Chapter 5 describes research on radiant heat exchange, regarding the treatment of thermal radiation, angle factor, radiant heat transfer coefficient and radiant heat transfer area ratio. In the research on radiant heat transfer area ratio, the focus is on the heat transfer area of the human body, which forms the basis of the amount of heat exchange between the human body and its surrounding environment. A significant influence of posture is clearly seen in the fact that the effective radiation area ratio of a posture in which the body bends and body surfaces come in contact, is smaller compared to that of a relatively open posture such as the standing position (paper No.14). In research related to radiant heat transfer coefficient, by throwing light on the differences in the heat transfer coefficient with differences in posture, it has been clarified that in addition to the mutual distance from or contact with the site surface, the influence of contact with the floor is prominently seen (paper No.15). In the research on the angle factor, experiments are being conducted from the point of view of quantitatively understanding thermal conduction from the floor. It is clear that the angle factor on a floor that is in close proximity with or makes contact with the human body largely differs depending on posture. It is also clear that the angle factor of the human body is largely influenced by the length along the wall opposite to the axis of the human body, or facing the size facing the wall opposite to the frontal coronal plane of the human body (paper No.16). Further, in the research on the handling of the amount of thermal radiation, the handling procedure of short wavelength solar radiation and long wavelength solar radiation has been shown, and the method of conversion to mean radiant temperature has been explained. The outdoor short wavelength effective thermal radiation field ERFhtaS, which shows the influence of the amount of solar radiation, and the effective humid field EHFETFe, which shows the influence of humidity, have been explained theoretically (paper No.17).
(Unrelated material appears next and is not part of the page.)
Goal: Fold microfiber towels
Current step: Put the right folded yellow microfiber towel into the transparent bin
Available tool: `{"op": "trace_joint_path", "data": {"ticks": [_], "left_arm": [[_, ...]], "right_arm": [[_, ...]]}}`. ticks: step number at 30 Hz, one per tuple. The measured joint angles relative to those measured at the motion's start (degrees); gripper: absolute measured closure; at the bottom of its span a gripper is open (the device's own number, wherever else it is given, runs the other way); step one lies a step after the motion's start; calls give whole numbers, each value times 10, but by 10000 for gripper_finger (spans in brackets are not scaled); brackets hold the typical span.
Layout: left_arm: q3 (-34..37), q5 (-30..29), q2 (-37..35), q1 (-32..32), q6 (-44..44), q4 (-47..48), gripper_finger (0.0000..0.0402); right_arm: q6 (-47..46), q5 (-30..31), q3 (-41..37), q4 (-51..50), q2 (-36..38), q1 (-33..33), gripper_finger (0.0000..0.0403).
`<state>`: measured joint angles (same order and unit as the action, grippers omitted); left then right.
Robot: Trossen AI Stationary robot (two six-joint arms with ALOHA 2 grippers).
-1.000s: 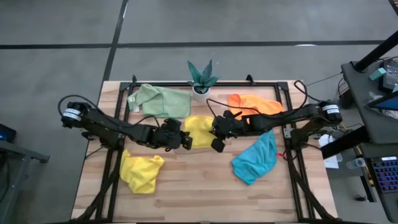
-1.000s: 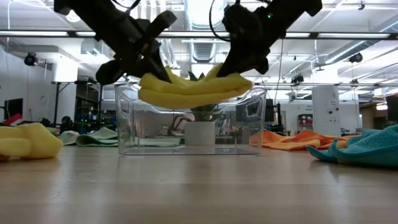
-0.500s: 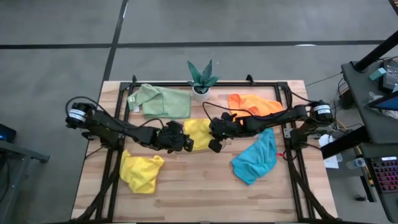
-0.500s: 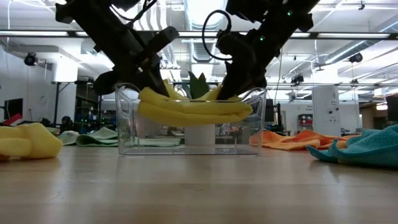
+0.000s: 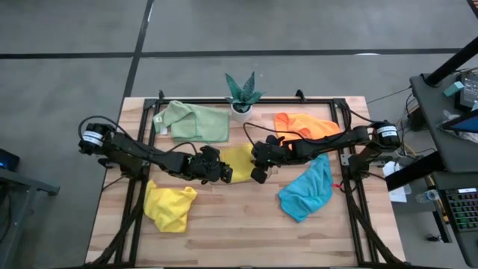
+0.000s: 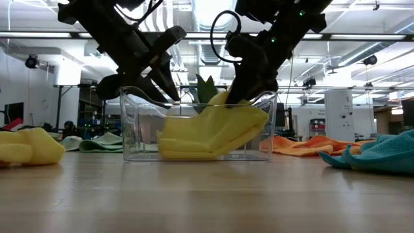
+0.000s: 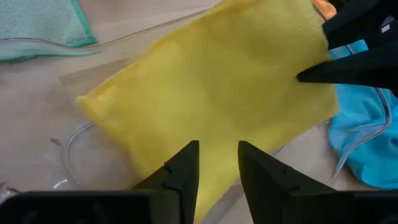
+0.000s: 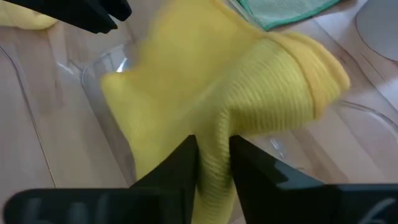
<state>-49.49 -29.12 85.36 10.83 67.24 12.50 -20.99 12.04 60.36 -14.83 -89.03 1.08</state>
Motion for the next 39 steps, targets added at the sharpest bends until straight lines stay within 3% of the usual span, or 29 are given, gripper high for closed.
{"op": "trace_joint_path", "data": {"ticks": [11,16,26,29,34,39], "left_arm": [[-2,0,0,0,-1,0,296],[-19,1,0,0,-53,0,299],[-91,30,13,0,-212,6,367],[-124,56,30,-4,-270,22,395],[-179,72,83,-22,-345,64,401],[-235,76,158,-48,-366,123,401]], "right_arm": [[1,30,36,-92,1,0,289],[23,45,69,-155,1,0,290],[75,39,92,-228,64,1,318],[80,21,89,-240,102,2,335],[81,14,70,-234,158,19,357],[67,14,57,-226,195,35,368]]}}
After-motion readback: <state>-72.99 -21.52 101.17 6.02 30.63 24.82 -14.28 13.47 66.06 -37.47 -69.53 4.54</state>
Chapter 6 describes research on conductive heat exchange, regarding the conduction heat transfer area ratio. In this research on conduction heat transfer area ratio, I have proposed a weighting factor that helps to calculate conduction heat transfer amount for each posture, and I are studying its effectiveness. Conventionally, the contact area between the floor and the human body was small, like in offices, and was considered negligible in the context of the whole surface area, and heat exchange to the contact surface was also believed to happen through radiation based on the law of solid angle projection. Therefore, I decided to take actual measurements of the contact site and the contact surface between the floor and the human body for each of the postures used in living spaces, for each of the sections of surface anatomy (paper No.18). Therefore, although it was difficult to quantitatively understand the heat transfer amount in postures excluding the standing position and the chair-sitting position, I have defined a weighting factor for calculating the conduction heat transfer amount, and it is now possible to quantify the conduction heat transfer amount with this weighting factor for calculating the conduction heat transfer amount (paper No.19). Also when evaluating thermal environment in research targeting office spaces, the effect of heat conduction on contact was ignored; but it is clear that when evaluating thermal environment in a posture where the contact surface area ratio between the human body and the floor exceeds approximately 2.5%, it is essential that the research includes the effect of heat conduction due to contact (paper No.20).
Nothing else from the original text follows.